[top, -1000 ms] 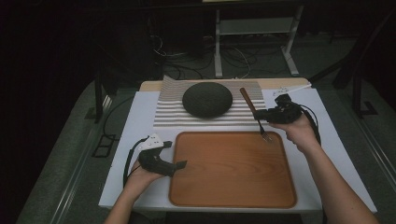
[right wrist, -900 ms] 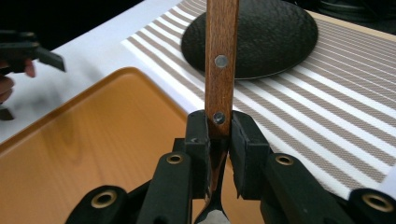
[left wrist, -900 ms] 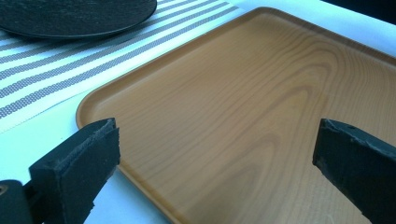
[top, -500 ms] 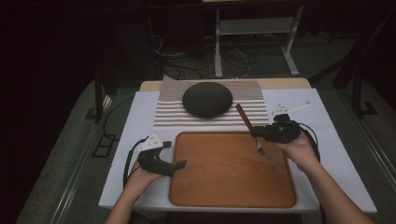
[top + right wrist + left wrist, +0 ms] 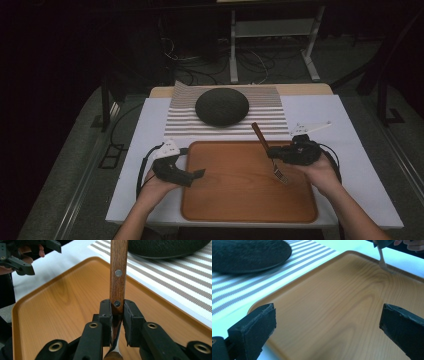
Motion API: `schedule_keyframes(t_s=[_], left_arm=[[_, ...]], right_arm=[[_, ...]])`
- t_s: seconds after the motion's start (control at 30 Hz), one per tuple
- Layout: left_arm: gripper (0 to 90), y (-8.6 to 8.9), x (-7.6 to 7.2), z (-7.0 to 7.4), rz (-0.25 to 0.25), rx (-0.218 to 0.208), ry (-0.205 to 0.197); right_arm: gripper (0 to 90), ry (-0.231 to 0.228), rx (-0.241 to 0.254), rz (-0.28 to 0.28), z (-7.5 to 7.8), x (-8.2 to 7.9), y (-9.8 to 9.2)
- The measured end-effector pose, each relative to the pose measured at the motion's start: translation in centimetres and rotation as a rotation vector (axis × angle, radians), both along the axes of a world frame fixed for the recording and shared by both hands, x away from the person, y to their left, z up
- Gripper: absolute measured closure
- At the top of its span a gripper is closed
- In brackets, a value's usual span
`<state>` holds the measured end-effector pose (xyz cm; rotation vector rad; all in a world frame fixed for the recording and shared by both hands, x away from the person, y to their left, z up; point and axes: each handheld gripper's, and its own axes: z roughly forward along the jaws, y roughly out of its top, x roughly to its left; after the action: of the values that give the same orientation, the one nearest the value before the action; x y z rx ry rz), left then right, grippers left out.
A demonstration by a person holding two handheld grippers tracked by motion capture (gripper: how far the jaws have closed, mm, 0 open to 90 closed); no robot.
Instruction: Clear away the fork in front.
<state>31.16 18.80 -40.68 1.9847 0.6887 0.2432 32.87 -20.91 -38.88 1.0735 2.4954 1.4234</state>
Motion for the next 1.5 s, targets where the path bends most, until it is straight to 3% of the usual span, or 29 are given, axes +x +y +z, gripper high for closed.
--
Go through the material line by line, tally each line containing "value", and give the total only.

ANSWER TO THE PROBLEM:
2